O número de dormidas de portugueses na Alemanha cresceu quase 70% desde 2011, atingindo 484 mil em 2018, com destaque para os estados da Baviera e de Berlim, anunciou hoje o Turismo da Alemanha. 

"Desde 2011, a Alemanha tem ganho mais notoriedade no mercado português, resultando num crescimento constante nos últimos sete anos. Das 290 mil dormidas de 2011 [passámos] a 484 mil em 2018", disse a diretora do Turismo da Alemanha em Espanha e Portugal, Ulrike Bohnet, que falava aos jornalistas em Lisboa. 

De acordo com a responsável, entre os principais destinos encontram-se a Baviera e Berlim, seguidos pela Renânia do Norte-Vestfália. 

Para Bohnet estes resultados refletem as "boas ligações aéreas para a Alemanha" a partir de Faro, Lisboa e Porto, entre março e outubro, bem como a reputação do país e o investimento que tem sido feito na sua promoção.

A nível global, em 2018, a Alemanha atingiu 87,7 milhões de dormidas provenientes do estrangeiro, o que significa um crescimento de 4,5% em relação ao ano anterior.

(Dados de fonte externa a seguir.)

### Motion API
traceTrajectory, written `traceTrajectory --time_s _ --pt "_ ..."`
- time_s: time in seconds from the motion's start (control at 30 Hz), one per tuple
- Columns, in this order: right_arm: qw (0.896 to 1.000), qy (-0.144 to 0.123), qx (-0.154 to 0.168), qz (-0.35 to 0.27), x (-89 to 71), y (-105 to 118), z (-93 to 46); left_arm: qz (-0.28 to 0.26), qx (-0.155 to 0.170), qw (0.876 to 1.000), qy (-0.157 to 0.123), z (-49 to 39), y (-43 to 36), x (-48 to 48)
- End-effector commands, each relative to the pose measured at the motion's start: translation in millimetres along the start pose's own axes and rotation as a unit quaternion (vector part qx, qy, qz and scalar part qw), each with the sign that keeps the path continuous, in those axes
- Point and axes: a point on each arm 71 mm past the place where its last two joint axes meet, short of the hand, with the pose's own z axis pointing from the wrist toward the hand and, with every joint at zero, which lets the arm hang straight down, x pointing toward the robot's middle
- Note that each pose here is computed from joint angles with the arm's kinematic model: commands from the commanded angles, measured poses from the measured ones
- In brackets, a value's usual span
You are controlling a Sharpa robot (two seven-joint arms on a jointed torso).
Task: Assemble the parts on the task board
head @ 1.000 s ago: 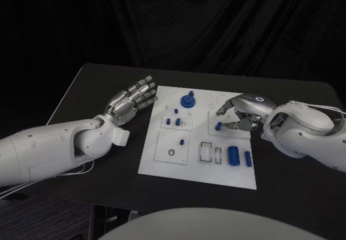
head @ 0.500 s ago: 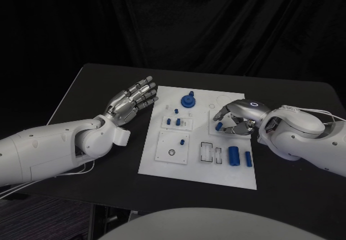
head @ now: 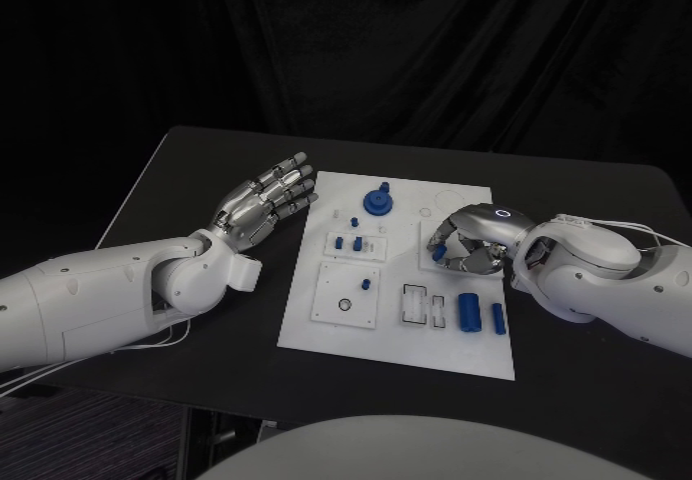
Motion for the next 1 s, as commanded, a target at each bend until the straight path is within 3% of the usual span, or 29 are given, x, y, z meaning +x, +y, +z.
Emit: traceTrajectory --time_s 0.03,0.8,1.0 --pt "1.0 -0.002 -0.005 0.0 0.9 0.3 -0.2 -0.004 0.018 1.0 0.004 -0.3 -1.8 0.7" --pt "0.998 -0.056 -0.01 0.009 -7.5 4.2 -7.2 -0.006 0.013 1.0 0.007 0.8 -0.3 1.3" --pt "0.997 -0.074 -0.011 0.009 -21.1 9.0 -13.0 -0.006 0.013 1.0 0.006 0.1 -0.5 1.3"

"Este é o nono ano consecutivo em que a Alemanha registou números recorde de visitantes", indicou a diretora do Turismo da Alemanha em Espanha e Portugal. 

Na sequência destes resultados, "a Alemanha espera chegar aos 121,5 milhões de dormidas em 2030". 

Ulrike Bohnet revelou ainda que "os europeus consideram a Alemanha como o destino cultural de excelência", ficando o país em terceiro lugar a nível mundial. 

O facto de a Alemanha ser "o destino cultural número um" deve-se aos mais de 500 teatros que o país dispõe, aos quase 15 milhões de pessoas que visitam, anualmente, os mais de 1.700 museus, bem como aos 44 patrimónios mundiais da UNESCO, defendeu a responsável.

A nova campanha do Turismo da Alemanha pretende "dar a conhecer os atrativos das cidades no verão", dando especial destaque "às cidades urbanas, às cidades românticas, a mostrar a variedade de opções para passar férias junto à água e as diferentes atrações turísticas".  

Segundo Ulrike Bohnet, o objetivo passa também por dar a conhecer a "ampla oferta cultural" do país, não apenas em termos de museus, "mas também de festivais de músicas, exposições temporárias", entre outras atrações.